From the Guidelines
In a patient with sepsis where all pressors are not working, the next best step would be to consider alternative strategies to support blood pressure and perfusion, as the provided evidence does not directly recommend a specific next step after failure of all pressors. The management of sepsis and septic shock involves a series of interventions aimed at restoring adequate circulation, ensuring sufficient oxygen delivery to tissues, and supporting organ function. According to the Surviving Sepsis Campaign guidelines 1, the initial approach to septic shock includes fluid resuscitation and the use of vasopressors such as norepinephrine, epinephrine, and vasopressin to maintain a mean arterial pressure (MAP) of at least 65 mmHg.
The guidelines suggest a stepwise approach to vasopressor therapy, starting with norepinephrine as the first-choice vasopressor, and considering the addition of other agents like epinephrine or vasopressin based on the patient's response 1. However, in cases where these measures fail to achieve adequate blood pressure, the guidelines do not explicitly outline a next step, emphasizing instead the importance of ongoing reassessment and adjustment of therapy based on the patient's hemodynamic status.
In clinical practice, when conventional vasopressor therapy fails, consideration may be given to other strategies aimed at supporting the patient's cardiovascular system and addressing the underlying pathophysiology of septic shock. This might include the use of inotropes like dobutamine in the presence of myocardial dysfunction, as suggested by the guidelines 1, or the consideration of other interventions such as the use of central alpha-2 agonists, though the latter is not directly addressed in the provided guidelines.

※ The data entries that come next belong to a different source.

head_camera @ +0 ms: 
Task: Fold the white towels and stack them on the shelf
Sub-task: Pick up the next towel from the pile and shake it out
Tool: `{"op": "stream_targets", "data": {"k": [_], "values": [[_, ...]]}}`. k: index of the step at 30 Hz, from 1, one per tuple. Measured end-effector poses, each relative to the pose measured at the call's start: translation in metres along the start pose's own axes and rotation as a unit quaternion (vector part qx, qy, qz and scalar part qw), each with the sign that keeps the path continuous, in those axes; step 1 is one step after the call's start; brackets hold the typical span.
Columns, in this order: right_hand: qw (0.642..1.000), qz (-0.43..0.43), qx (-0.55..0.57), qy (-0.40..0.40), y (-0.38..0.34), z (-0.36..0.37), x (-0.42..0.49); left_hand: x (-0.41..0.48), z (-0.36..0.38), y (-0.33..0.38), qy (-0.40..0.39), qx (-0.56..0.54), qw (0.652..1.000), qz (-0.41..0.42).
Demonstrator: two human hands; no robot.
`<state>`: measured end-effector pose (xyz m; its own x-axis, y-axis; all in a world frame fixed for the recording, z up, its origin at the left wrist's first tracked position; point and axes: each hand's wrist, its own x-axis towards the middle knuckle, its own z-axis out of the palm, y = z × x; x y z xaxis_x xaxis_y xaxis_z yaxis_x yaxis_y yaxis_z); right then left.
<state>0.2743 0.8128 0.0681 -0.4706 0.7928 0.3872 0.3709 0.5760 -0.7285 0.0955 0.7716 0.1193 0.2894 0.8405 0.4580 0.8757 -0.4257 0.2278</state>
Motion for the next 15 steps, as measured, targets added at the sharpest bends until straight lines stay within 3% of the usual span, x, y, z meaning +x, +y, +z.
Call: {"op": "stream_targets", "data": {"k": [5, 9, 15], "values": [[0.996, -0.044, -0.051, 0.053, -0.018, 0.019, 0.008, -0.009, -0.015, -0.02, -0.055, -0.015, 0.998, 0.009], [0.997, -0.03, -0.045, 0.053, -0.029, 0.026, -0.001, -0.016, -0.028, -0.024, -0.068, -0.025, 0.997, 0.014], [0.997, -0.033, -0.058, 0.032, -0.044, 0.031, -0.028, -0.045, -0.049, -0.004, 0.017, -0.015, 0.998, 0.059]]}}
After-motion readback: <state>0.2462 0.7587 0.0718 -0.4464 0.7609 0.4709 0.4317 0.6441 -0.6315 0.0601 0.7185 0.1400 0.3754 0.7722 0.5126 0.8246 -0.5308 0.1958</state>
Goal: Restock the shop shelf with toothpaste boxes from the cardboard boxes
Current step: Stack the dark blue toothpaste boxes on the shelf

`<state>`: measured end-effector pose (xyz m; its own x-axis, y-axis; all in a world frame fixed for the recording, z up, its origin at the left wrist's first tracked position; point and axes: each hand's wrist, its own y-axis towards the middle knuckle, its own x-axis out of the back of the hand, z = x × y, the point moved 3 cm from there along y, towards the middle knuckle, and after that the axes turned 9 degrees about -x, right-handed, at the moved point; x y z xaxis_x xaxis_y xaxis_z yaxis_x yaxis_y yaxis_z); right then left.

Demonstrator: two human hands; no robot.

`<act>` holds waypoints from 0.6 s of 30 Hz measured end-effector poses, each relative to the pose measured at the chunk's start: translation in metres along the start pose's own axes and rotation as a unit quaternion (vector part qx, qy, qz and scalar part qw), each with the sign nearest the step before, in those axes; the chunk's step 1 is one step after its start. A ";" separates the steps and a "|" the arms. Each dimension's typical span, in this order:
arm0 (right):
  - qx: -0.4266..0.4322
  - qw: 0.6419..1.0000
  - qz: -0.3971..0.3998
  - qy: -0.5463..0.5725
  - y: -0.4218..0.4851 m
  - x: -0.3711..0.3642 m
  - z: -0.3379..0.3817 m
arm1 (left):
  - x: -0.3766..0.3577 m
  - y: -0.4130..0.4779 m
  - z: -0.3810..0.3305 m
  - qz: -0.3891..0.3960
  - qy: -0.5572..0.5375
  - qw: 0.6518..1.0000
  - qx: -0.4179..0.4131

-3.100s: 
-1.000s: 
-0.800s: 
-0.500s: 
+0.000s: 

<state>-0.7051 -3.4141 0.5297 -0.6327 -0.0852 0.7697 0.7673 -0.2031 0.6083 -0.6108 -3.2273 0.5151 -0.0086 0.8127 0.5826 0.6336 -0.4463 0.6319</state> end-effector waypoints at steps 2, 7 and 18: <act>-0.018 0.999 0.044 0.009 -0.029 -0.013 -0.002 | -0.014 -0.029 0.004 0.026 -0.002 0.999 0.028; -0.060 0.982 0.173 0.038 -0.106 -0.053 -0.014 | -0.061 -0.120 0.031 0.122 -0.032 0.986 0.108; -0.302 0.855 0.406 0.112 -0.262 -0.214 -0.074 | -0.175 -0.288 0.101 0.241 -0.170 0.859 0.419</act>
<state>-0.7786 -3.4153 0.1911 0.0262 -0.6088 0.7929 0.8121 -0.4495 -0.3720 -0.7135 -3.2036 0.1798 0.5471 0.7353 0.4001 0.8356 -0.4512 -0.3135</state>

Given the complexity and variability of septic shock, the most critical next step is a thorough reassessment of the patient's condition, including evaluation of fluid status, cardiac function, and the presence of any potential sources of infection that may require source control. This approach is in line with the guidelines' emphasis on frequent reassessment and tailored therapy 1. Ultimately, the management of refractory septic shock requires a multidisciplinary approach, incorporating expertise from critical care, infectious diseases, and other relevant specialties to optimize patient outcomes.
From the FDA Drug Label
DOSAGE & ADMINISTRATION Norepinephrine Bitartrate Injection is a concentrated, potent drug which must be diluted in dextrose containing solutions prior to infusion. An infusion of LEVOPHED should be given into a large vein (see PRECAUTIONS) Restoration of Blood Pressure in Acute Hypotensive States Blood volume depletion should always be corrected as fully as possible before any vasopressor is administered. High Dosage: Great individual variation occurs in the dose required to attain and maintain an adequate blood pressure. In all cases, dosage of LEVOPHED should be titrated according to the response of the patient Occasionally much larger or even enormous daily doses (as high as 68 mg base or 17 vials) may be necessary if the patient remains hypotensive, but occult blood volume depletion should always be suspected and corrected when present.
The next best step for a patient in sepsis with hypotension who is unresponsive to all pressors is to suspect and correct occult blood volume depletion. The patient should be given fluids to correct blood volume depletion, and the dosage of the pressor agent should be titrated according to the response of the patient. If the patient remains hypotensive, much larger or even enormous daily doses of the pressor agent may be necessary, but this should be done with caution and close monitoring 2.
From the Research
Next Best Step for Sepsis with Hypotension Unresponsive to Pressors
- The patient's condition is critical, and the current treatment with pressors is not effective, as indicated by the lack of response to all pressors 3, 4, 5.
- According to the study by 5, when hypotension is refractory to norepinephrine, it is recommended to add vasopressin, which acts on other vascular receptors than α1-adrenergic receptors.
- Another option could be to consider the use of epinephrine as a second-line vasopressor therapy, as mentioned in 3, although it may be associated with higher rates of metabolic and cardiac adverse effects.
- The study by 6 suggests that the very early administration of vasopressors, preferably during the first hour after diagnosis of septic shock, may have a multimodal action and potential advantages, leading to lower morbidity and mortality in the management of septic patients.
- It is also important to note that the choice of vasopressor should be individualized, and the optimal blood pressure target should be determined based on the patient's specific condition, as suggested by 5.
Considerations for Vasopressor Therapy
- The use of vasopressors should be initiated as soon as possible in patients with septic shock, as recommended by 6.
- The study by 7 found no differences in terms of cardiopulmonary performance, global oxygen transport, and regional hemodynamics when phenylephrine was administered instead of norepinephrine in the initial hemodynamic support of septic shock.
- However, the choice of vasopressor should be based on the patient's specific condition, and the potential benefits and risks of each option should be carefully considered, as mentioned in 3, 4, 5.